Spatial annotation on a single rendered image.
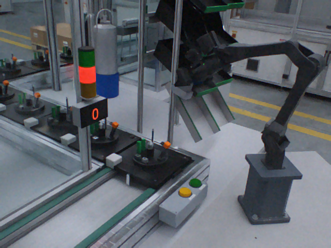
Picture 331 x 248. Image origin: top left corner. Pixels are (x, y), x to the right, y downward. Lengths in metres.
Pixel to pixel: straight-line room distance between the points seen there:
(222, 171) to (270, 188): 0.36
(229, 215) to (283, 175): 0.25
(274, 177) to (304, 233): 0.24
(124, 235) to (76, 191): 0.28
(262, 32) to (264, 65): 0.47
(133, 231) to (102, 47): 1.30
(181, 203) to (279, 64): 4.31
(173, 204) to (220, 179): 0.38
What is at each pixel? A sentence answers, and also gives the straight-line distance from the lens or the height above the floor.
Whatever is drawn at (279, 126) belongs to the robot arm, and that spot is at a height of 1.21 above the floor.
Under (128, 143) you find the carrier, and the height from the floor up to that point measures 0.97.
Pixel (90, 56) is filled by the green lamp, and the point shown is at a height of 1.40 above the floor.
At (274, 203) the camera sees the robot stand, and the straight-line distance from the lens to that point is 1.25.
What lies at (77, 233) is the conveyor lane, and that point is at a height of 0.92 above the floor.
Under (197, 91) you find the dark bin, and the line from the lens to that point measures 1.39.
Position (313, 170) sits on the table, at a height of 0.86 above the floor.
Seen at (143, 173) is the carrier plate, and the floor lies 0.97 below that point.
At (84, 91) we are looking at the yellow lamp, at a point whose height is 1.28.
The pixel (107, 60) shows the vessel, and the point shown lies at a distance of 2.12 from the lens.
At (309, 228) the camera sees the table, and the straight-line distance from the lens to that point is 1.33.
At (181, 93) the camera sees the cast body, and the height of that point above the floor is 1.23.
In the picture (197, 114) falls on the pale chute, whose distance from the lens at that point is 1.50.
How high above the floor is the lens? 1.68
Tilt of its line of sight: 26 degrees down
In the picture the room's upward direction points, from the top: 4 degrees clockwise
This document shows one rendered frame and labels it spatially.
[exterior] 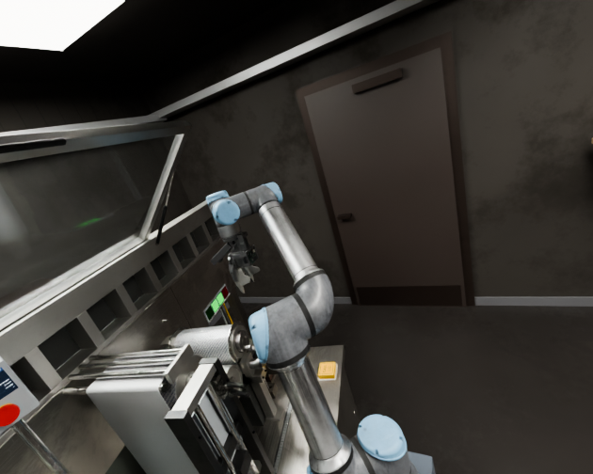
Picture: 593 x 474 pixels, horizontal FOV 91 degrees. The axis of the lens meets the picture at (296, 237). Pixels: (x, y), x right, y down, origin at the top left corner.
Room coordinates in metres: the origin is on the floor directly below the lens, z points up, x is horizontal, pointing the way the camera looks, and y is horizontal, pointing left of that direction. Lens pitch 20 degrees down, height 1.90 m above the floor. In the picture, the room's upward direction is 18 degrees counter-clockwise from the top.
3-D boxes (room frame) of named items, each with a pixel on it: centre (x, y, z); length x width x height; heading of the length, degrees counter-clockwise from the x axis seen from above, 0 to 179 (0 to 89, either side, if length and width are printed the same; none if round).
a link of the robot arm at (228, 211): (0.89, 0.17, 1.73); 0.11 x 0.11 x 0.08; 16
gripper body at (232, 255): (0.97, 0.21, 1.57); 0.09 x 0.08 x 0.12; 67
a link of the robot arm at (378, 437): (0.52, -0.05, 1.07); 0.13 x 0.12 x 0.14; 106
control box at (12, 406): (0.39, 0.52, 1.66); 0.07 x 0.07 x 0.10; 51
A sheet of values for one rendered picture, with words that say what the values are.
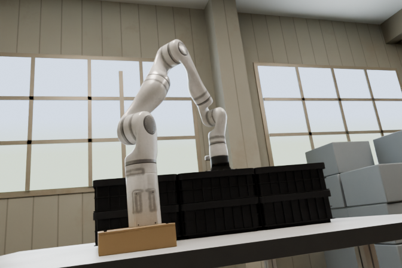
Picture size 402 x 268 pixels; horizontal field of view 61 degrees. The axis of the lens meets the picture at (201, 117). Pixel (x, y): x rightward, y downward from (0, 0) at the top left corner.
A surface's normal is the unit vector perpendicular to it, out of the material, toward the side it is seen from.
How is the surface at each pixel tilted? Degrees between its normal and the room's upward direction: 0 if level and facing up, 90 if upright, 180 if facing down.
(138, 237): 90
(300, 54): 90
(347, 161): 90
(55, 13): 90
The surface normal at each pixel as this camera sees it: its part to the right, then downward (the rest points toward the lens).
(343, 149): 0.30, -0.31
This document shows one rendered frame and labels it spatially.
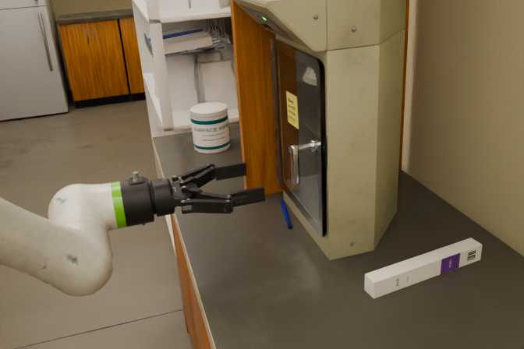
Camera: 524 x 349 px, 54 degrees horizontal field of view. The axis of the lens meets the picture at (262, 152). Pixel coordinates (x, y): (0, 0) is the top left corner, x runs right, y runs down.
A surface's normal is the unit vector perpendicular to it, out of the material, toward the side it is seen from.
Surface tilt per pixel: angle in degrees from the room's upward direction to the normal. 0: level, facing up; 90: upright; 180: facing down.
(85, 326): 0
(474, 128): 90
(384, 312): 0
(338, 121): 90
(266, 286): 0
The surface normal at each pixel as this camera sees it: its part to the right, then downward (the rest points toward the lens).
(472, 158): -0.96, 0.16
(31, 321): -0.06, -0.93
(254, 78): 0.29, 0.35
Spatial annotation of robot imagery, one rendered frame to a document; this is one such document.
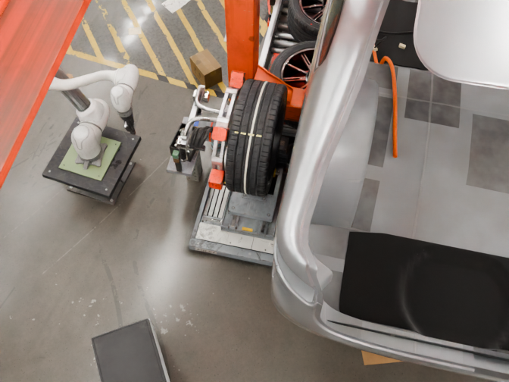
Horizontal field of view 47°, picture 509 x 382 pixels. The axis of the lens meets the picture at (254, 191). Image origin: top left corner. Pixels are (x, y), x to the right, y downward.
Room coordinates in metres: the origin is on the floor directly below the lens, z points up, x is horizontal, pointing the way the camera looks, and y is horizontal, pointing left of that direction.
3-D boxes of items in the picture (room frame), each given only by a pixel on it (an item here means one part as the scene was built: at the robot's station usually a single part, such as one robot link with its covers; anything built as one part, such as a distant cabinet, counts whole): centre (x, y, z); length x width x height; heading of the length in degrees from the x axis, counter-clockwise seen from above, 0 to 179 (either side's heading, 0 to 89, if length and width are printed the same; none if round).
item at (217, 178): (1.59, 0.21, 0.85); 0.09 x 0.08 x 0.07; 168
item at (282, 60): (2.62, -0.42, 0.39); 0.66 x 0.66 x 0.24
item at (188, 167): (2.08, 0.44, 0.44); 0.43 x 0.17 x 0.03; 168
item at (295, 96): (2.30, -0.25, 0.69); 0.52 x 0.17 x 0.35; 78
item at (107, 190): (2.08, 1.11, 0.15); 0.50 x 0.50 x 0.30; 72
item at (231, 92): (1.90, 0.15, 0.85); 0.54 x 0.07 x 0.54; 168
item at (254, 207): (1.87, -0.01, 0.32); 0.40 x 0.30 x 0.28; 168
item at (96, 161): (2.06, 1.12, 0.34); 0.22 x 0.18 x 0.06; 171
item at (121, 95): (2.04, 0.77, 1.01); 0.13 x 0.11 x 0.16; 168
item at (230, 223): (1.83, 0.00, 0.13); 0.50 x 0.36 x 0.10; 168
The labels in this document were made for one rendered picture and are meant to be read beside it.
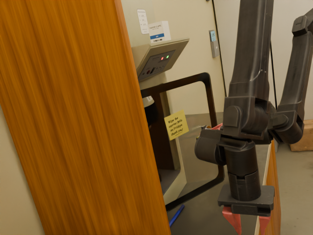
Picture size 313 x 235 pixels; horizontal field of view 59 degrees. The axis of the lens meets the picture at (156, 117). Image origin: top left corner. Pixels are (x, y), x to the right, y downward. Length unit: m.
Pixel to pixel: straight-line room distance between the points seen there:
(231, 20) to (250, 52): 3.25
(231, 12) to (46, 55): 3.20
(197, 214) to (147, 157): 0.36
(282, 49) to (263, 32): 3.19
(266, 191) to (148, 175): 0.29
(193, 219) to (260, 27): 0.64
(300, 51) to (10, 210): 1.06
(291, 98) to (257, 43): 0.33
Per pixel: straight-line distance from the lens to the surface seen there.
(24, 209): 1.10
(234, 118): 0.51
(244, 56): 0.56
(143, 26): 0.95
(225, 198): 0.58
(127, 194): 0.79
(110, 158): 0.76
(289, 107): 0.83
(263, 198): 0.58
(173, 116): 0.86
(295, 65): 0.94
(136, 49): 0.73
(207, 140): 0.58
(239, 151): 0.52
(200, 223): 0.95
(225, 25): 3.82
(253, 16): 0.58
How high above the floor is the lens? 1.50
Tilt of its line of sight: 14 degrees down
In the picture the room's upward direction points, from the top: 12 degrees counter-clockwise
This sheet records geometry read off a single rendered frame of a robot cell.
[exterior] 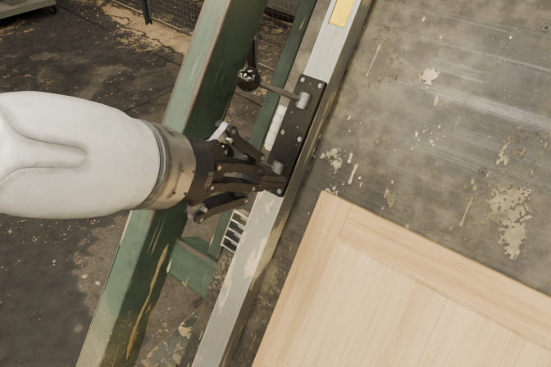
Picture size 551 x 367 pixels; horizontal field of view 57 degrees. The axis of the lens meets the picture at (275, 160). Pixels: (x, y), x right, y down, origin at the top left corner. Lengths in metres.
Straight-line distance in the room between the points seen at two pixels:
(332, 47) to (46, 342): 1.93
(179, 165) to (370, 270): 0.40
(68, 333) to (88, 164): 2.05
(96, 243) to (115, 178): 2.34
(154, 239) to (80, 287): 1.59
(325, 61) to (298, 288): 0.37
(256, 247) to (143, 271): 0.28
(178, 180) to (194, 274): 0.55
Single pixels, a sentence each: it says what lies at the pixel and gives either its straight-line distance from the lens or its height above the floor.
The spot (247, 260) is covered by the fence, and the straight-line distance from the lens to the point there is 0.88.
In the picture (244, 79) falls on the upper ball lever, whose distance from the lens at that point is 0.76.
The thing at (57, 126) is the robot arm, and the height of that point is 1.68.
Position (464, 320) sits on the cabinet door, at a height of 1.29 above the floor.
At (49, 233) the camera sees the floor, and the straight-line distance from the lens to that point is 2.92.
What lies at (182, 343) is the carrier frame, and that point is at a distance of 1.33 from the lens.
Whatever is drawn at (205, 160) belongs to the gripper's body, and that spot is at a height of 1.56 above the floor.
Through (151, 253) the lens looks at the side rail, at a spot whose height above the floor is 1.14.
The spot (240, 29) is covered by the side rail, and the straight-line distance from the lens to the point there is 1.00.
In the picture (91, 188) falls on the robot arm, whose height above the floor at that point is 1.62.
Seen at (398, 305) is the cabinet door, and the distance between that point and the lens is 0.80.
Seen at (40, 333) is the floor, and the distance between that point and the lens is 2.50.
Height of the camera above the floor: 1.89
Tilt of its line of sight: 37 degrees down
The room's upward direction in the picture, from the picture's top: straight up
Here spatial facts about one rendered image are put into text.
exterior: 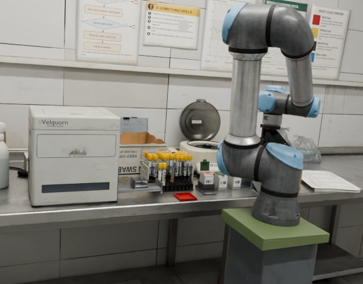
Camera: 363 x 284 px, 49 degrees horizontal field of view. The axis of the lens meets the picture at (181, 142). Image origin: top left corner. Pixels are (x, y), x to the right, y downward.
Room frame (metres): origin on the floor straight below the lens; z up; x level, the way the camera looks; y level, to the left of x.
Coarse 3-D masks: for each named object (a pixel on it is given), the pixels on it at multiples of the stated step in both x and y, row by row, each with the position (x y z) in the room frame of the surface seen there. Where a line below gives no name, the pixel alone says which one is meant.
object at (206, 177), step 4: (200, 172) 1.55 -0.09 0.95; (204, 172) 1.54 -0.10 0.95; (208, 172) 1.54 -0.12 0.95; (200, 176) 1.55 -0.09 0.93; (204, 176) 1.52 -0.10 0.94; (208, 176) 1.52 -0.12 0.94; (212, 176) 1.53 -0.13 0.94; (200, 180) 1.55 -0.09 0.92; (204, 180) 1.52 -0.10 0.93; (208, 180) 1.52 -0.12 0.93; (212, 180) 1.53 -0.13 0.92
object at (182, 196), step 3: (174, 195) 1.45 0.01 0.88; (177, 195) 1.46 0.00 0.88; (180, 195) 1.46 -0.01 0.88; (183, 195) 1.46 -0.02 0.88; (186, 195) 1.47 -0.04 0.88; (189, 195) 1.47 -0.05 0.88; (192, 195) 1.45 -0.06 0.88; (177, 198) 1.42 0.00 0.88; (180, 198) 1.40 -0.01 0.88; (183, 198) 1.42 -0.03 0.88; (186, 198) 1.41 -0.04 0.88; (189, 198) 1.41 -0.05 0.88; (192, 198) 1.42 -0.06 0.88; (195, 198) 1.42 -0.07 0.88
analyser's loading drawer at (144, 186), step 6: (132, 180) 1.40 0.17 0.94; (144, 180) 1.42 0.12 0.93; (156, 180) 1.45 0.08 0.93; (120, 186) 1.40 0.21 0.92; (126, 186) 1.40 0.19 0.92; (132, 186) 1.40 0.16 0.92; (138, 186) 1.38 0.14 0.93; (144, 186) 1.39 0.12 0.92; (150, 186) 1.42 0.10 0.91; (156, 186) 1.43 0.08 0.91; (162, 186) 1.41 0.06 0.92; (120, 192) 1.35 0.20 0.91; (126, 192) 1.36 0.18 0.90; (132, 192) 1.37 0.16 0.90
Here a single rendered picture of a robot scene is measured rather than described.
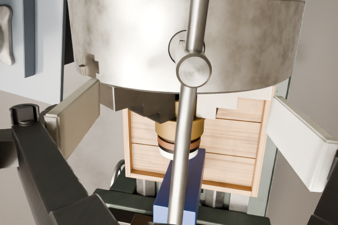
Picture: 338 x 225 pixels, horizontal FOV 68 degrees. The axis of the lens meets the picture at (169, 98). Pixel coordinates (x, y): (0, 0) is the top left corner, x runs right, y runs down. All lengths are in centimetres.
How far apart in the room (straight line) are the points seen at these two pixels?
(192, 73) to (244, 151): 53
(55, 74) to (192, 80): 79
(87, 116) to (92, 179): 196
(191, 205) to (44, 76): 66
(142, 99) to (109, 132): 151
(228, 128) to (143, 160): 26
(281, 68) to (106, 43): 19
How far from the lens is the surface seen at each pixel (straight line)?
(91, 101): 18
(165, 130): 40
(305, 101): 161
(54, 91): 94
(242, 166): 70
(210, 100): 38
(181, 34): 23
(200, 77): 15
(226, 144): 66
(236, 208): 80
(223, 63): 25
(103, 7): 26
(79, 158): 208
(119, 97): 31
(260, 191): 118
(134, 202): 81
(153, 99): 35
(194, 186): 54
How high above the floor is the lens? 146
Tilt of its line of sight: 67 degrees down
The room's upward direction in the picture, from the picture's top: 146 degrees counter-clockwise
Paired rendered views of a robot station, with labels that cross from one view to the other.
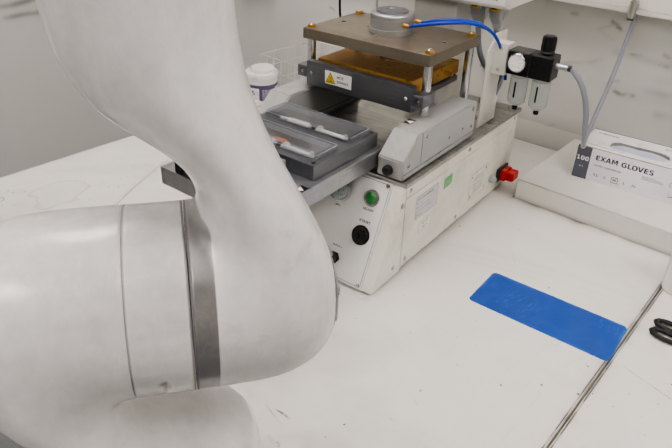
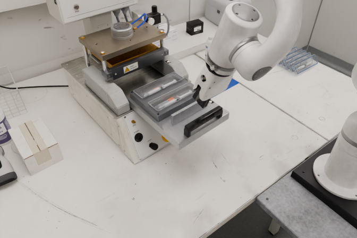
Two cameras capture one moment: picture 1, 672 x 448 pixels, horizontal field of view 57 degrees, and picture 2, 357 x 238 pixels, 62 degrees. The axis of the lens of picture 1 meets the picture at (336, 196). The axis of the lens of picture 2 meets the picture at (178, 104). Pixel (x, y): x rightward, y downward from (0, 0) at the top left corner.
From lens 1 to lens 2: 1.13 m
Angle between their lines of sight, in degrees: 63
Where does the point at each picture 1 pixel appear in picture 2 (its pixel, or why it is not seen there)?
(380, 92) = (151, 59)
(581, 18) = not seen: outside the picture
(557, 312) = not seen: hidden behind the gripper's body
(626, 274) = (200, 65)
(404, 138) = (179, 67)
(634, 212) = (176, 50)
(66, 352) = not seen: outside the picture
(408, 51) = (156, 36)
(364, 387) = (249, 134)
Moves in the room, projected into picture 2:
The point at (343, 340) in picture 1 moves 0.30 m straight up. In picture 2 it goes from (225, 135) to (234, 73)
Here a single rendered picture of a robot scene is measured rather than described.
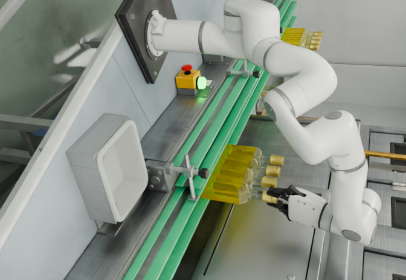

+===+

WHAT YOU NEED TO DO –
When you reach the line containing "(236, 208): 80" in the data above, start copying exactly, and stop after the line containing "Paired rendered views".

EXERCISE ANSWER –
(236, 208): 80
(223, 63): 25
(103, 7): 26
(79, 158): 208
(119, 97): 31
(260, 191): 118
(134, 202): 81
(153, 99): 35
(194, 186): 54
How high above the floor is the lens? 146
Tilt of its line of sight: 67 degrees down
The room's upward direction in the picture, from the picture's top: 146 degrees counter-clockwise
Paired rendered views of a robot station, with labels that cross from one view to the other.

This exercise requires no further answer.